* Task instructions
Write the entries out again exactly; any picture among them gets left out.

Items from a data source:
▽

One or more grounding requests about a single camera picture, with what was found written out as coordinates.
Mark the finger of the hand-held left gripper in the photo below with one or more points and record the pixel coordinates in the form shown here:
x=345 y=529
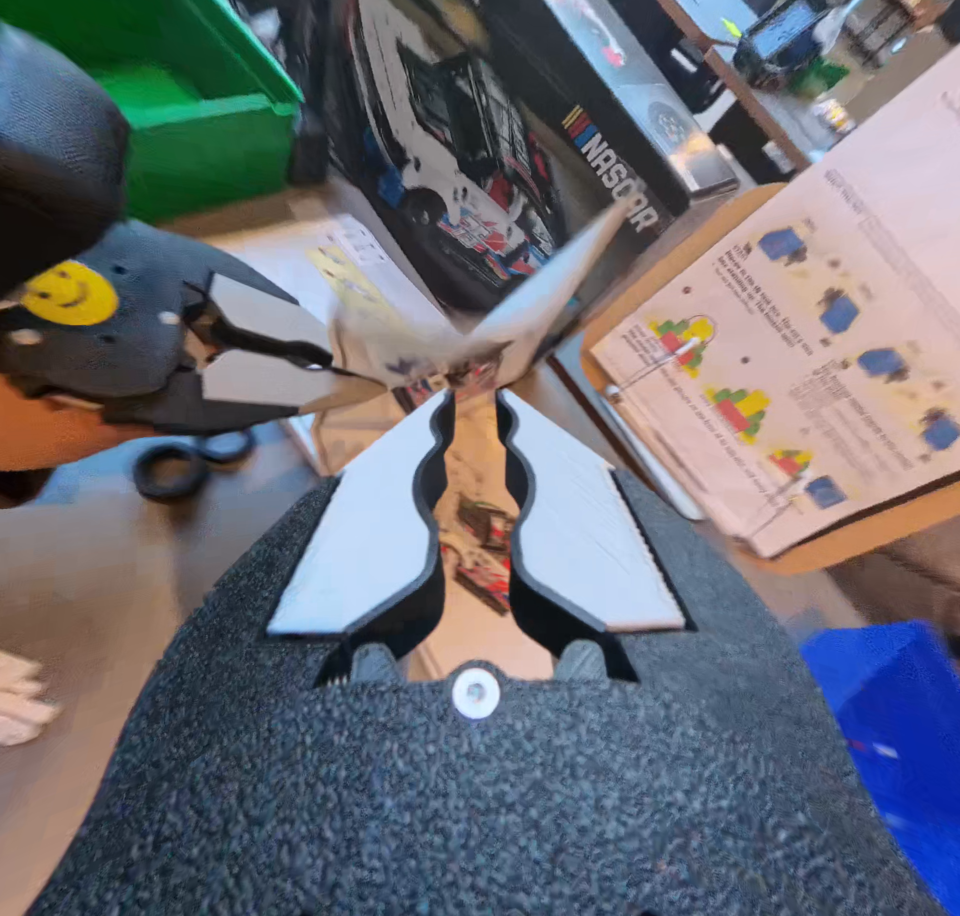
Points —
x=270 y=387
x=262 y=308

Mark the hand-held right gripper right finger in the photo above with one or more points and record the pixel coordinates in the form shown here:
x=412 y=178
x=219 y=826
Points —
x=592 y=548

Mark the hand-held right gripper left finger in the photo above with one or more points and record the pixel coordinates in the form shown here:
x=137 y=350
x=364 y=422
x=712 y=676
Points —
x=367 y=548

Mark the holographic sticker sheet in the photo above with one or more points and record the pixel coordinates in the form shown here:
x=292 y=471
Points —
x=517 y=316

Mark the white toy brick panel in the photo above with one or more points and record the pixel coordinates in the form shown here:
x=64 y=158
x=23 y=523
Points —
x=19 y=698

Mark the grey desk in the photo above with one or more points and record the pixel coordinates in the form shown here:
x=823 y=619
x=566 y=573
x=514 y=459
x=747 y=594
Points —
x=112 y=593

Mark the person's left hand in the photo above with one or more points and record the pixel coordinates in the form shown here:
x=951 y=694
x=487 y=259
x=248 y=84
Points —
x=52 y=436

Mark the black rubber tire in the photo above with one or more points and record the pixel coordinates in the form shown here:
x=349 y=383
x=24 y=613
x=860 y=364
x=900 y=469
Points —
x=146 y=473
x=247 y=447

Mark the green storage bin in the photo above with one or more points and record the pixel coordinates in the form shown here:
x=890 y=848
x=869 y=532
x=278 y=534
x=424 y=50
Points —
x=187 y=128

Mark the toy car set box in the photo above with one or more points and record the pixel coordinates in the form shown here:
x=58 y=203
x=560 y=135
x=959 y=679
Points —
x=465 y=143

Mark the printed instruction sheet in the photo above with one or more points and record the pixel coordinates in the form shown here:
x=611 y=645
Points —
x=825 y=331

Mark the blue storage bin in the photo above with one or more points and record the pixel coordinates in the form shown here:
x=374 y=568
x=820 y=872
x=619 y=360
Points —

△

* Expected answer
One or more grounding requests about a single camera picture, with what was found written out as coordinates.
Mark the finger of the hand-held left gripper in the photo below with one or more points and record the pixel coordinates in the form shown here:
x=345 y=529
Points —
x=270 y=387
x=262 y=308

Mark the hand-held right gripper right finger in the photo above with one or more points and record the pixel coordinates in the form shown here:
x=412 y=178
x=219 y=826
Points —
x=592 y=548

Mark the hand-held right gripper left finger in the photo above with one or more points and record the pixel coordinates in the form shown here:
x=137 y=350
x=364 y=422
x=712 y=676
Points —
x=367 y=548

Mark the holographic sticker sheet in the photo above with one or more points and record the pixel coordinates in the form shown here:
x=292 y=471
Points —
x=517 y=316

Mark the white toy brick panel in the photo above with one or more points and record the pixel coordinates in the form shown here:
x=64 y=158
x=23 y=523
Points —
x=19 y=698

Mark the grey desk in the photo above with one or more points and record the pixel coordinates in the form shown here:
x=823 y=619
x=566 y=573
x=514 y=459
x=747 y=594
Points —
x=112 y=593

Mark the person's left hand in the photo above with one or more points and record the pixel coordinates in the form shown here:
x=951 y=694
x=487 y=259
x=248 y=84
Points —
x=52 y=436

Mark the black rubber tire in the photo above with one or more points and record the pixel coordinates in the form shown here:
x=349 y=383
x=24 y=613
x=860 y=364
x=900 y=469
Points —
x=146 y=473
x=247 y=447

Mark the green storage bin in the photo above with one or more points and record the pixel coordinates in the form shown here:
x=890 y=848
x=869 y=532
x=278 y=534
x=424 y=50
Points —
x=187 y=128

Mark the toy car set box in the photo above with one or more points and record the pixel coordinates in the form shown here:
x=58 y=203
x=560 y=135
x=959 y=679
Points —
x=465 y=143

Mark the printed instruction sheet in the photo above with one or more points and record the pixel coordinates in the form shown here:
x=611 y=645
Points —
x=825 y=331

Mark the blue storage bin in the photo above with one or more points and record the pixel coordinates in the form shown here:
x=374 y=568
x=820 y=872
x=619 y=360
Points —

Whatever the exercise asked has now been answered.